■ **REQUIRED WORK**
Set down every entry again word for word, please, but skip the pictures.

Dataset entries
"""

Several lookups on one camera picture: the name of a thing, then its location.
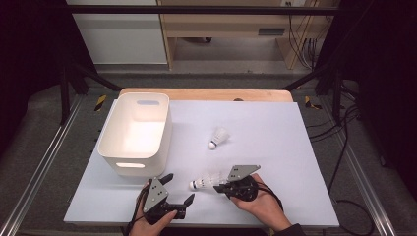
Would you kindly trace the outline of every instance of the person's left hand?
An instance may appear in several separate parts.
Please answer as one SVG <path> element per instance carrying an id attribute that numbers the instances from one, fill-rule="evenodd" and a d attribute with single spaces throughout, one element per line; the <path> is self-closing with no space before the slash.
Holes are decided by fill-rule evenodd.
<path id="1" fill-rule="evenodd" d="M 141 201 L 139 204 L 138 212 L 136 213 L 136 219 L 139 218 L 138 221 L 135 222 L 135 224 L 132 227 L 132 230 L 130 232 L 130 236 L 158 236 L 162 229 L 164 229 L 168 224 L 171 222 L 171 220 L 175 217 L 177 214 L 177 210 L 173 210 L 166 214 L 162 219 L 160 219 L 157 223 L 154 225 L 151 225 L 147 222 L 147 220 L 144 218 L 144 212 L 142 211 L 142 208 L 144 206 L 143 199 L 137 200 Z"/>

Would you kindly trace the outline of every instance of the person's right hand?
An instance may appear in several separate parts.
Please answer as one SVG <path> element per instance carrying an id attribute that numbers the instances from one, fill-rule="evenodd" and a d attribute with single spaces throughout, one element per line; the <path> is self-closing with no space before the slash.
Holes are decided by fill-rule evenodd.
<path id="1" fill-rule="evenodd" d="M 254 177 L 255 181 L 264 183 L 258 174 L 253 174 L 252 177 Z M 237 205 L 238 208 L 251 213 L 260 222 L 270 227 L 275 232 L 291 226 L 291 223 L 284 215 L 284 212 L 276 199 L 267 192 L 259 190 L 258 196 L 251 202 L 245 202 L 234 197 L 231 197 L 230 200 Z"/>

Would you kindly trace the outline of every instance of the sleeve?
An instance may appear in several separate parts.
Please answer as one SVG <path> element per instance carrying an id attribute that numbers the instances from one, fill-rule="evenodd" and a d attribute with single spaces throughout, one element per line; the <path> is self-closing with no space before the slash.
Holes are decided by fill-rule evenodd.
<path id="1" fill-rule="evenodd" d="M 300 224 L 294 224 L 282 231 L 276 232 L 273 236 L 306 236 Z"/>

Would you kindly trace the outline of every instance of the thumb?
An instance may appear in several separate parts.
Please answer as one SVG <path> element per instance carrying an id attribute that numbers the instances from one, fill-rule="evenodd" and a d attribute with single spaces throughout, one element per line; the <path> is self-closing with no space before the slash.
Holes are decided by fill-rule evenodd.
<path id="1" fill-rule="evenodd" d="M 154 226 L 156 226 L 160 231 L 164 229 L 168 224 L 172 221 L 172 219 L 177 214 L 177 210 L 172 210 L 168 214 L 166 214 L 162 219 L 160 219 Z"/>

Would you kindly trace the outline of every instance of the yellow and black tape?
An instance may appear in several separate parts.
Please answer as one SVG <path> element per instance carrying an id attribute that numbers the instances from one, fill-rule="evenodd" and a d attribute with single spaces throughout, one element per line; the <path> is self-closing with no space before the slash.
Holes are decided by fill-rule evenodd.
<path id="1" fill-rule="evenodd" d="M 95 106 L 94 111 L 99 111 L 101 109 L 101 106 L 103 106 L 103 103 L 106 97 L 107 97 L 106 95 L 101 95 L 98 98 L 97 105 Z"/>
<path id="2" fill-rule="evenodd" d="M 321 110 L 322 109 L 322 107 L 320 105 L 313 105 L 312 102 L 310 101 L 310 97 L 309 96 L 306 96 L 305 97 L 305 101 L 306 101 L 306 107 L 307 108 L 314 108 L 314 109 L 317 109 L 317 110 Z"/>

"""

■ **COMPLETED EXERCISE**
Several lookups on one camera picture: the name of a thing, then its location.
Would you kindly trace the outline of every instance of the person's left hand?
An instance may appear in several separate parts.
Please answer as one SVG <path> element per instance carrying an id attribute that numbers the instances from one, fill-rule="evenodd" and a d attribute with single spaces throughout, one element per line; the <path> is self-closing with no space before the slash.
Holes are decided by fill-rule evenodd.
<path id="1" fill-rule="evenodd" d="M 141 201 L 139 204 L 138 212 L 136 213 L 136 219 L 139 218 L 138 221 L 135 222 L 135 224 L 132 227 L 132 230 L 130 232 L 130 236 L 158 236 L 162 229 L 164 229 L 168 224 L 171 222 L 171 220 L 175 217 L 177 214 L 177 210 L 173 210 L 166 214 L 162 219 L 160 219 L 157 223 L 154 225 L 151 225 L 147 222 L 147 220 L 144 218 L 144 212 L 142 211 L 142 208 L 144 206 L 143 199 L 137 200 Z"/>

Would you kindly trace the outline of every instance of the person's right hand?
An instance may appear in several separate parts.
Please answer as one SVG <path> element per instance carrying an id attribute that numbers the instances from one, fill-rule="evenodd" and a d attribute with single spaces throughout, one element per line; the <path> is self-closing with no space before the slash.
Holes are decided by fill-rule evenodd.
<path id="1" fill-rule="evenodd" d="M 254 177 L 255 181 L 264 183 L 258 174 L 253 174 L 252 177 Z M 237 205 L 238 208 L 251 213 L 260 222 L 270 227 L 275 232 L 291 226 L 291 223 L 284 215 L 284 212 L 276 199 L 267 192 L 259 190 L 258 196 L 251 202 L 245 202 L 234 197 L 231 197 L 230 200 Z"/>

Would you kindly trace the outline of every instance of the sleeve?
An instance may appear in several separate parts.
Please answer as one SVG <path> element per instance carrying an id attribute that numbers the instances from one, fill-rule="evenodd" and a d attribute with single spaces throughout, one element per line; the <path> is self-closing with no space before the slash.
Holes are decided by fill-rule evenodd.
<path id="1" fill-rule="evenodd" d="M 300 224 L 294 224 L 282 231 L 276 232 L 273 236 L 306 236 Z"/>

Would you kindly trace the outline of every instance of the thumb?
An instance may appear in several separate parts.
Please answer as one SVG <path> element per instance carrying an id attribute that numbers the instances from one, fill-rule="evenodd" and a d attribute with single spaces throughout, one element per line; the <path> is self-closing with no space before the slash.
Holes are decided by fill-rule evenodd.
<path id="1" fill-rule="evenodd" d="M 154 226 L 156 226 L 160 231 L 164 229 L 168 224 L 172 221 L 172 219 L 177 214 L 177 210 L 172 210 L 168 214 L 166 214 L 162 219 L 160 219 Z"/>

Would you kindly trace the outline of every instance of the yellow and black tape?
An instance may appear in several separate parts.
Please answer as one SVG <path> element per instance carrying an id attribute that numbers the instances from one, fill-rule="evenodd" and a d attribute with single spaces throughout, one element per line; the <path> is self-closing with no space before the slash.
Holes are decided by fill-rule evenodd.
<path id="1" fill-rule="evenodd" d="M 95 106 L 94 111 L 99 111 L 101 109 L 101 106 L 103 106 L 103 103 L 106 97 L 107 97 L 106 95 L 101 95 L 98 98 L 97 105 Z"/>
<path id="2" fill-rule="evenodd" d="M 321 110 L 322 109 L 322 107 L 320 105 L 313 105 L 312 102 L 310 101 L 310 97 L 309 96 L 306 96 L 305 97 L 305 101 L 306 101 L 306 107 L 307 108 L 314 108 L 314 109 L 317 109 L 317 110 Z"/>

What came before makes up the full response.